Filth Swamps Ghana Capital in Floods as Regular as Rains
- By: Pauline Bax | Bloomberg
- Jun 16, 2015
- 3 min read

Every year in June the floods come.
Rokia Gedle has lived for 23 years in a blue wooden shack without a bathroom or kitchen in Ghana’s capital, Accra. She has raised six children there. She can’t remember not having her home flooded in the rainy season.
“This year was the worst,” said Gedle, a 54-year-old shopkeeper who lost her fridge, TV, cash and clothes to floods last week. “I didn’t realize the water was still going up, up, up until my eldest daughter said we should run outside.”
The hardest hit neighborhoods, including Gedle’s, are still choked with filth left by the city’s overflowing drains and gutters a week after floods killed more than 200 people.
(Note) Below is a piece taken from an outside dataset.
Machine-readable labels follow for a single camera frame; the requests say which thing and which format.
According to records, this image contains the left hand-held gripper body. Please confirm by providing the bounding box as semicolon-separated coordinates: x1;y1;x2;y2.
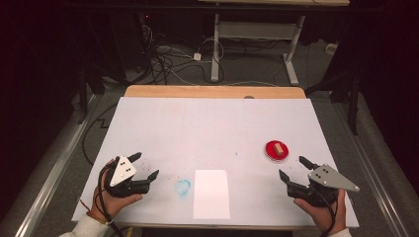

Ghana’s failure to improve public sanitation limits growth by 1.6 percentage point, according to the World Bank, in an economy set to expand at the slowest pace in 20 years.
Flooding is an annual problem for the capital, where 4 million residents are packed into a space originally planned for roughly half a million people. Donor-sponsored plans to clean the polluted drainage network and organize efficient garbage collection, some dating back to the 1990s, haven’t made any headway.
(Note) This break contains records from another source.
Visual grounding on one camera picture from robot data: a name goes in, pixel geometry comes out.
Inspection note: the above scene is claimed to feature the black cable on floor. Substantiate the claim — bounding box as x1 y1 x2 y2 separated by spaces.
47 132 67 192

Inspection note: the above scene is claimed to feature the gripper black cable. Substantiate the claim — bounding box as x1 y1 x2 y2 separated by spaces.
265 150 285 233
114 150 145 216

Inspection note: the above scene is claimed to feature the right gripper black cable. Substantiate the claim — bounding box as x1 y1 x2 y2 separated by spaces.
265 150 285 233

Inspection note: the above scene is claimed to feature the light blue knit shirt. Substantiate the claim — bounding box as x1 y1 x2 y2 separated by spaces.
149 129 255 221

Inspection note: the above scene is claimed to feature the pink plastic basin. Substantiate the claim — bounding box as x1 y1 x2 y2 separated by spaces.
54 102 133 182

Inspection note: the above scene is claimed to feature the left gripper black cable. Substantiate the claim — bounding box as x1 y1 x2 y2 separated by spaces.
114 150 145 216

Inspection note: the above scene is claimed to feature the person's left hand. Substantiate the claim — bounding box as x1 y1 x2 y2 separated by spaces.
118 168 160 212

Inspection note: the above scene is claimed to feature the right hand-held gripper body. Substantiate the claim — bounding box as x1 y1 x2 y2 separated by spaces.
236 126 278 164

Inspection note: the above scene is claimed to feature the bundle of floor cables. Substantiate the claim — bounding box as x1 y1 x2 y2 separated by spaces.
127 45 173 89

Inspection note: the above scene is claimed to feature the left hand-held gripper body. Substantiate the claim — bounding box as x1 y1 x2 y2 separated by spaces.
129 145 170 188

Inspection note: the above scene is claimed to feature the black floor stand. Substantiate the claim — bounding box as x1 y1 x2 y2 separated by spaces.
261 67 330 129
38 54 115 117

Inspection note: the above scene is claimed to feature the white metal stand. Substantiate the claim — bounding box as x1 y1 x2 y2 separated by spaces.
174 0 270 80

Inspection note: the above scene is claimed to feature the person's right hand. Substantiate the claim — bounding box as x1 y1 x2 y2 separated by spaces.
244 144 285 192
“Despite initiatives taken by the local government in recent years to improve drainage, Accra is not well-prepared to deal with heavy rains at all,” said Joe Melara, a former program manager at an urban project in Accra financed by New York-based Columbia University.
Deputy Information Minister Felix Kwakye Ofosu said he couldn’t immediately comment.
Open Gutters
Accra is the only capital in West Africa where most roads are lined by open drains and gutters. Plastic rubbish clogs the gutters. Drains are choked with sand and used as toilets. The sewer system reaches less than 10 percent of the population, according to the World Bank. Garbage is dumped on the streets.
Cash-strapped municipal authorities are in charge of waste management and cleaning out drains. Health Minister Alex Segbefia warned that the floods could trigger a fresh cholera outbreak after last year’s, the worst in two decades.
The city needs a master plan against flooding that looks at different long-term scenarios, Jochem Schut, an Accra-based Dutch engineer, said by phone.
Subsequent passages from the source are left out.